### [Problem]
Report each line of the data below in which "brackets" appears.

Top of Available records

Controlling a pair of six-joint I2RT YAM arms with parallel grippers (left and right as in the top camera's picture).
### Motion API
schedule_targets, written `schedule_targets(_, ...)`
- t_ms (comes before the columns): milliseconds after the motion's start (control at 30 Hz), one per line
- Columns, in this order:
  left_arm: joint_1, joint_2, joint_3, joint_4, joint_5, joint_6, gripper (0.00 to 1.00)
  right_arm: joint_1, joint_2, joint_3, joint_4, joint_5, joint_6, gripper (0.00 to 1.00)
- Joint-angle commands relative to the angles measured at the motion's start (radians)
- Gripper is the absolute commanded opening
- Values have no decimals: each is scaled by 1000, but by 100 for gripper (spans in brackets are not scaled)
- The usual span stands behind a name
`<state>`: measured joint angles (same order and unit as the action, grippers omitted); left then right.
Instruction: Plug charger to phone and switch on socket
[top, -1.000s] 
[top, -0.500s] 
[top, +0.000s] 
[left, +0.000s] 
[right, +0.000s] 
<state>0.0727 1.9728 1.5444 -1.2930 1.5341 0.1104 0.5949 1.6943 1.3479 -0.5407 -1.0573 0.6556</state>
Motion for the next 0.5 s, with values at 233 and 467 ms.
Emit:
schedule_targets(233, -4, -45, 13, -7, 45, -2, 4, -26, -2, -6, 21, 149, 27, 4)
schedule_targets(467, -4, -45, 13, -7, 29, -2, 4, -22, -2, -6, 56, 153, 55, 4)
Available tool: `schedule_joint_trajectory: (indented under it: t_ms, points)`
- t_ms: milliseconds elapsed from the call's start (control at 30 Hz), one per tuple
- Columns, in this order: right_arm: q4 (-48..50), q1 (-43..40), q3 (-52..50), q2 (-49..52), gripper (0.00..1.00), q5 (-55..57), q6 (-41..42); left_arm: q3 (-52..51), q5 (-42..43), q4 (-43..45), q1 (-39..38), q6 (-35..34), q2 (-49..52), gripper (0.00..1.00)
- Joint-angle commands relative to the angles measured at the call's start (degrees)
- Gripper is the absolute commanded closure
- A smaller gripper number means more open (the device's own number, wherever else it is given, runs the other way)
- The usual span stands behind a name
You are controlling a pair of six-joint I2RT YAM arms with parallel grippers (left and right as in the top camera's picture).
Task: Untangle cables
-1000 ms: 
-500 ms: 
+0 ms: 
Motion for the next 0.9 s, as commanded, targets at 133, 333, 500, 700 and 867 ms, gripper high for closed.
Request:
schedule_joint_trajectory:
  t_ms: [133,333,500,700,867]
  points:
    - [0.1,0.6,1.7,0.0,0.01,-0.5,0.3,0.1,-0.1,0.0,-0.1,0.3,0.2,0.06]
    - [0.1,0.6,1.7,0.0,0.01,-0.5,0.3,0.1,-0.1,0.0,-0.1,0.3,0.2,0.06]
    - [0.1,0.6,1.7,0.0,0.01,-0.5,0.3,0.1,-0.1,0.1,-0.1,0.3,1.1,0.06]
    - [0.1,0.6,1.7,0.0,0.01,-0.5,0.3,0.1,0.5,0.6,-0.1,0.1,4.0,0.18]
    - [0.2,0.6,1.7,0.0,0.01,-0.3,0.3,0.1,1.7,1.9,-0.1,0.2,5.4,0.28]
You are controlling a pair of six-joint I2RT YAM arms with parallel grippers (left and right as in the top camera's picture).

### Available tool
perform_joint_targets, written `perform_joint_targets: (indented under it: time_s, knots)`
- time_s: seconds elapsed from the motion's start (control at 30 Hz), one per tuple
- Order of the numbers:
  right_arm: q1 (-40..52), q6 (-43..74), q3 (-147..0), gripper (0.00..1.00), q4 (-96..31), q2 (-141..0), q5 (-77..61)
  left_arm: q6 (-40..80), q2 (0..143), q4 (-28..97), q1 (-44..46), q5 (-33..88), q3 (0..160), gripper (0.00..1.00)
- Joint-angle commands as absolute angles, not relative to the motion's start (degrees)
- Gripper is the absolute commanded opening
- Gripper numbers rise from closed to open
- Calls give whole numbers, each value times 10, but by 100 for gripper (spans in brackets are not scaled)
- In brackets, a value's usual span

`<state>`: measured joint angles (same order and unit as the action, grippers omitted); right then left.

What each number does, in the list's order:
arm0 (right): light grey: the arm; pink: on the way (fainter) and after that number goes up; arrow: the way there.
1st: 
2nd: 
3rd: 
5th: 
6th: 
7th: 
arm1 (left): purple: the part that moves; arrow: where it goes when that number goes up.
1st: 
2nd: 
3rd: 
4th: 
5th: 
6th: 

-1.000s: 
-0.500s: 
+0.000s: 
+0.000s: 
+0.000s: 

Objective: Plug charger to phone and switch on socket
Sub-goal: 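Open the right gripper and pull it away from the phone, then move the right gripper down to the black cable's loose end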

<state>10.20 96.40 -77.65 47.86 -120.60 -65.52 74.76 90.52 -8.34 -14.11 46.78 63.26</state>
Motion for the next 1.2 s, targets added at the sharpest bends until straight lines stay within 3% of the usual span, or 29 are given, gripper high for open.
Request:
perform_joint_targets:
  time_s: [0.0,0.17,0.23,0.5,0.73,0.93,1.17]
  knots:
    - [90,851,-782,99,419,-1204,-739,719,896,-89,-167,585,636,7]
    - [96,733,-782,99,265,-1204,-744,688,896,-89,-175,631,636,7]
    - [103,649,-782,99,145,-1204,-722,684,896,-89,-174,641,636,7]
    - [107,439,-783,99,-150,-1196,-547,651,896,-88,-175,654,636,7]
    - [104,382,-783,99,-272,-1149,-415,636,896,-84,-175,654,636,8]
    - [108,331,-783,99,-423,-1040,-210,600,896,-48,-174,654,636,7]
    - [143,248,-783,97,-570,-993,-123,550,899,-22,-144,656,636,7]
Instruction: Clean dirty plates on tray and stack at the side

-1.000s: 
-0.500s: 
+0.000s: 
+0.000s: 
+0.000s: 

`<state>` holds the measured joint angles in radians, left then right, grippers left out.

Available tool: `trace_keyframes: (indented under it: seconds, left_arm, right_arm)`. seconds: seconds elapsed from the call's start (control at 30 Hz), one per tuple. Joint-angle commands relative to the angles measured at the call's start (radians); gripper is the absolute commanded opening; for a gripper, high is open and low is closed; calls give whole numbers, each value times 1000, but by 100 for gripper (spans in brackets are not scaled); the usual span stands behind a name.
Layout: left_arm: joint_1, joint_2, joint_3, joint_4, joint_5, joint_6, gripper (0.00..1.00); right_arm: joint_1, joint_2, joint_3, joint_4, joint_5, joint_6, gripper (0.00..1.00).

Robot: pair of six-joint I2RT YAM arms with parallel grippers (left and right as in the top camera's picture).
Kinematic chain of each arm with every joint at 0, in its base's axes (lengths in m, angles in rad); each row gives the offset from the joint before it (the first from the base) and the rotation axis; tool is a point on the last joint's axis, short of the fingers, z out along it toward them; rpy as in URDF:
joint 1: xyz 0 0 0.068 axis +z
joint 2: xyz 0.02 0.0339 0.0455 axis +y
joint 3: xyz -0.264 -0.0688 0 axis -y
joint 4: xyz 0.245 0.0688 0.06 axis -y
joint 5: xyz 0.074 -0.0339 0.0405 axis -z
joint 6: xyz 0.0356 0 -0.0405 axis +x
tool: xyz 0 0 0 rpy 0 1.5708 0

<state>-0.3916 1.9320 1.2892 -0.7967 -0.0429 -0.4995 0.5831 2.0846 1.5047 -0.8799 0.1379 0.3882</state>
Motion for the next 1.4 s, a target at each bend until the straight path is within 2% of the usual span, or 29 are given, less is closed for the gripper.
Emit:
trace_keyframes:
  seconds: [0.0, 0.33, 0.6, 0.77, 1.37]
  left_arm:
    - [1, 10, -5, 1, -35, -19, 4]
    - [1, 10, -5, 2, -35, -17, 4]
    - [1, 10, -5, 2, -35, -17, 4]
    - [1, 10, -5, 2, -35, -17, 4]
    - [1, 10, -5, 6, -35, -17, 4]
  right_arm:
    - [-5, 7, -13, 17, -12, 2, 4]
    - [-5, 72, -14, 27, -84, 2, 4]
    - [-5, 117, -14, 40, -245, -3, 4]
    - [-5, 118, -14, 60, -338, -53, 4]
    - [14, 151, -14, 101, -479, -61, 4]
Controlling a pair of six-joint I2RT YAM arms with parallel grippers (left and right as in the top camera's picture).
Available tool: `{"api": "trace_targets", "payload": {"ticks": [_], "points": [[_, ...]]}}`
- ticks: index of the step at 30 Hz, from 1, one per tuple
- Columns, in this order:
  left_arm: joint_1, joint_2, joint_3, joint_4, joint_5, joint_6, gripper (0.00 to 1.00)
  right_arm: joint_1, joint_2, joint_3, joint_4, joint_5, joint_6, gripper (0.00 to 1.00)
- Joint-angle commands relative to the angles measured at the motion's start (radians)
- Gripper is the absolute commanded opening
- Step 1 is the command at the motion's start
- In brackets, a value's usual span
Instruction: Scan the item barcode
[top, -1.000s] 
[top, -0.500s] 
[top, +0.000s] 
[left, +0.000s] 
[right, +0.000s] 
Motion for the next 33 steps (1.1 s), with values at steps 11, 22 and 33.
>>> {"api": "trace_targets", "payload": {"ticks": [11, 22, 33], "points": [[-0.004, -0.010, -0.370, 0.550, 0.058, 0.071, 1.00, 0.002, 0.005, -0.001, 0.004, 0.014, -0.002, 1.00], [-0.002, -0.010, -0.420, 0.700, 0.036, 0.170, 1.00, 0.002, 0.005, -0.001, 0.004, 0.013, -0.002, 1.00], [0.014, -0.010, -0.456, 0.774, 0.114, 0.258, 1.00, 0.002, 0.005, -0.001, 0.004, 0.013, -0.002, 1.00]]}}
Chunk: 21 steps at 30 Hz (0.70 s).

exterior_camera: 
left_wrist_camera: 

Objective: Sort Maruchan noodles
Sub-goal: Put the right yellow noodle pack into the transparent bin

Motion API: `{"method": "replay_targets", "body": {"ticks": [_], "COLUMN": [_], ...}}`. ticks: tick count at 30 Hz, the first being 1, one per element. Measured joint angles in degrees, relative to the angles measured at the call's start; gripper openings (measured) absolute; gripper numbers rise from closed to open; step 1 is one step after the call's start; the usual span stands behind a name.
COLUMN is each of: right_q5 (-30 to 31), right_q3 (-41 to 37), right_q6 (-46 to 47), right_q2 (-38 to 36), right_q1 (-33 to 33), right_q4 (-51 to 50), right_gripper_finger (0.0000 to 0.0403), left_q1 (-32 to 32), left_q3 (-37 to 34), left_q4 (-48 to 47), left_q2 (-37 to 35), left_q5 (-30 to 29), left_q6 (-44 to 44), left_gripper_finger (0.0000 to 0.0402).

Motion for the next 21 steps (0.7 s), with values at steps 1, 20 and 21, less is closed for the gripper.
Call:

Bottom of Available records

### [Result for this exercise]
- Values have no decimals: each is scaled by 1000, but by 100 for gripper (spans in brackets are not scaled)
- Calls give whole numbers, each value times 10, but by 100 for gripper (spans in brackets are not scaled)
- In brackets, a value's usual span
Available tool: `trace_keyframes: (indented under it: seconds, left_arm, right_arm)`. seconds: seconds elapsed from the call's start (control at 30 Hz), one per tuple. Joint-angle commands relative to the angles measured at the call's start (radians); gripper is the absolute commanded opening; for a gripper, high is open and low is closed; calls give whole numbers, each value times 1000, but by 100 for gripper (spans in brackets are not scaled); the usual span stands behind a name.
- In brackets, a value's usual span

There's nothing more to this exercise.